Flaming Sparky Cars For The Masses!

If Steve Guilbeault gets his way, every fire department in Canada is going to need a fleet of tanker trucks to attend car accidents.

Firefighters arrived to find a Tesla Model Y on fire, and troopers shut down that portion of Interstate 65.

Two hose lines were deployed, and it took more than an hour to get the fire under control. A total of three engines, two rescues, one ambulance, four water tankers, one squad, one brush truck and three command vehicles responded to the fire.

 

56 Replies to “Flaming Sparky Cars For The Masses!”

    1. You reckon?

      “Understand all…. As a firefighter, I think you need to know this.

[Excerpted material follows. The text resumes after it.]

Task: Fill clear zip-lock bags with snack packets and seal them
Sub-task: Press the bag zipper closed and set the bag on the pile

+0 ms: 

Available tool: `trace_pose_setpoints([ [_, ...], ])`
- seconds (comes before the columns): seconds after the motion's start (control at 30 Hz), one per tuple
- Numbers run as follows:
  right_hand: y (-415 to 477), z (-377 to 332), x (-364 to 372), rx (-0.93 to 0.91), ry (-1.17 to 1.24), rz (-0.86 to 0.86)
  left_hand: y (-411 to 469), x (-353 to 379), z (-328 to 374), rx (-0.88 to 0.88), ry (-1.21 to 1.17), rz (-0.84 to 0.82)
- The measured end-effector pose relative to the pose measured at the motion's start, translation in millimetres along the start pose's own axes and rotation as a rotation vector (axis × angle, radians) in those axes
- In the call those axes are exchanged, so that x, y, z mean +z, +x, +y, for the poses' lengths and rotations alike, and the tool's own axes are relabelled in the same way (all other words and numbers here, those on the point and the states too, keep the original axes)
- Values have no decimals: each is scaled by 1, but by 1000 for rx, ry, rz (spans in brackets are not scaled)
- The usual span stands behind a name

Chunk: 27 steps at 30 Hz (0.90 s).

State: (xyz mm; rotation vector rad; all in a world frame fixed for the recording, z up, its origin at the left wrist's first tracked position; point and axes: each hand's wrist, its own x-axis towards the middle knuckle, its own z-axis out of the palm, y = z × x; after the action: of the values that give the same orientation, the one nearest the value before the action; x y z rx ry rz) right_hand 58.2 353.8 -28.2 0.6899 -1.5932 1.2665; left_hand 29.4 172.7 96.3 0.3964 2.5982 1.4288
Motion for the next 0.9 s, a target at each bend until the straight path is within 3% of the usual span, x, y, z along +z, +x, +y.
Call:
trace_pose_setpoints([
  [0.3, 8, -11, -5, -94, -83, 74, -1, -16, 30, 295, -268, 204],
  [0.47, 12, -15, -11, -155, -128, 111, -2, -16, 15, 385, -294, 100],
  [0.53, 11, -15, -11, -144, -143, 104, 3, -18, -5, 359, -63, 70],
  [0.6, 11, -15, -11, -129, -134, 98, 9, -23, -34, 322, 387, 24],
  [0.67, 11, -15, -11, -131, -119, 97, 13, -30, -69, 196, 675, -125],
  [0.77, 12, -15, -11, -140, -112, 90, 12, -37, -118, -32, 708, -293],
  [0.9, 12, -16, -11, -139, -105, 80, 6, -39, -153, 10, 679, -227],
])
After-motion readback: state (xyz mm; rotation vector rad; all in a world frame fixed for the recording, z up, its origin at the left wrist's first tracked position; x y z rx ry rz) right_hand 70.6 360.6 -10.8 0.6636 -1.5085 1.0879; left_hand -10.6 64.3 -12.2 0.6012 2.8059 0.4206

      If you have been exposed to high levels of toxins from a Li-ion fire, you have just started your toxic Li-ion fire journey.

      One of the many toxins you will encounter is…. Hydrogen Fluoride.

      OK.. Large amounts of hydrogen fluoride (HF) will be generated in a Li-ion fire..

      It is toxic, life threatening at 130 ppm.. With 10 minutes exposure at that level you will be gone…..
      (Imho, you would be a fool to hang around putting out your li-ion scooter, let alone an EV.)

      Ok so why is HF a problem for firefighters?… Well my friends, you can absorb hydrogen fluoride through your skin. You don’t have to breathe it in.
      If you actually breathe enough in, good luck.
      If you are in a confined area with a Li-ion fire… you will be exposed to high levels of HF… Understand that.

      A link to a paper that addresses the issue of fluoride gases, is attached below, titled:

      “Toxic fluoride gas emissions from lithium-ion battery fires.”

      Larsson, F., Andersson, P., Blomqvist, P. et al. Toxic fluoride gas emissions from lithium-ion battery fires. Sci Rep 7, 10018 (2017).
      https://doi.org/10.1038/s41598-017-09784-z

      Via https://joannenova.com.au/2023/12/wednesday-36/#comment-2721539

  1. Has anyone ever questioned parking in attached garages and car parks? Things could quickly expand beyond a $ million. Electric cars have sunk a couple ships.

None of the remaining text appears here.